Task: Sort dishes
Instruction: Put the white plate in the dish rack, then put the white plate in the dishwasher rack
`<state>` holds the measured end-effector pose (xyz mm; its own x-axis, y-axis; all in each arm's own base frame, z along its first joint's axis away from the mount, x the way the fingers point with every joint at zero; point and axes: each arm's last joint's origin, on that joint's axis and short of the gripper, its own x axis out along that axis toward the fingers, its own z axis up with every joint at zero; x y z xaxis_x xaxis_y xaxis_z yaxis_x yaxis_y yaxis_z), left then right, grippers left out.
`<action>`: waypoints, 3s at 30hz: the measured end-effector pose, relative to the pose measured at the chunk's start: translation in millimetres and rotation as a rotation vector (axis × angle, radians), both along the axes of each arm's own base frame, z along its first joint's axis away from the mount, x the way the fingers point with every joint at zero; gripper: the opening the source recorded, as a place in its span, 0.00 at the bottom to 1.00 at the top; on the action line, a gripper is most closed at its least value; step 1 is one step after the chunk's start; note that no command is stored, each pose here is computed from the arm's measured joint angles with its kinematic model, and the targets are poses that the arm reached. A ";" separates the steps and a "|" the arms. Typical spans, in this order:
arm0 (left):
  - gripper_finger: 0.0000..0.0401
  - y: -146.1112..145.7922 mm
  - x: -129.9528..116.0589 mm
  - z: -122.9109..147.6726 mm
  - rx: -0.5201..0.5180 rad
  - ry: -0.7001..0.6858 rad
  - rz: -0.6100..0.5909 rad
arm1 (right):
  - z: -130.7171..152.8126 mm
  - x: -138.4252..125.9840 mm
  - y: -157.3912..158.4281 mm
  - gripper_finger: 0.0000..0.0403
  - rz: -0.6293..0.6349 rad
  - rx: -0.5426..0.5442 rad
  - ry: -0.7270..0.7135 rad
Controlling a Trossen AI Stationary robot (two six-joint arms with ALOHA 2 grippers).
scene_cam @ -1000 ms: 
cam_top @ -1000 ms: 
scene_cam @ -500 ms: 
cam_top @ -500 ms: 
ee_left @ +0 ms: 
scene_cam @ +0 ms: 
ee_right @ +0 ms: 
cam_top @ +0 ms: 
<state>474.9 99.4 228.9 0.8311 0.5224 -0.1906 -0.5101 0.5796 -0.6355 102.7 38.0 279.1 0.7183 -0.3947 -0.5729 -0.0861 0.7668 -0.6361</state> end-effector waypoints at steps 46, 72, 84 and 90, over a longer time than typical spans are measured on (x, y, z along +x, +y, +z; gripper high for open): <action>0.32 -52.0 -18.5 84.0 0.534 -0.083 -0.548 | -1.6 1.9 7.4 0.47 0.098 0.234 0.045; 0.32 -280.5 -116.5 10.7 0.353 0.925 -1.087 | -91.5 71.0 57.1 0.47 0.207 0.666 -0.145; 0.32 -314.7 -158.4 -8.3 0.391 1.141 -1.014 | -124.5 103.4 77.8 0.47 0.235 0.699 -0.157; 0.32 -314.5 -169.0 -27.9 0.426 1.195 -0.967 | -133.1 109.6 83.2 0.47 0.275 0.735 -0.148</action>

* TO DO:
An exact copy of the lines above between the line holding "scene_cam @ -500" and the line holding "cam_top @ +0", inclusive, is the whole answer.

* SOLUTION:
scene_cam @ -500 ms: 
cam_top @ -500 ms: 
ee_left @ +0 ms: 
scene_cam @ +0 ms: 
ee_right @ +0 ms: 
cam_top @ +0 ms: 

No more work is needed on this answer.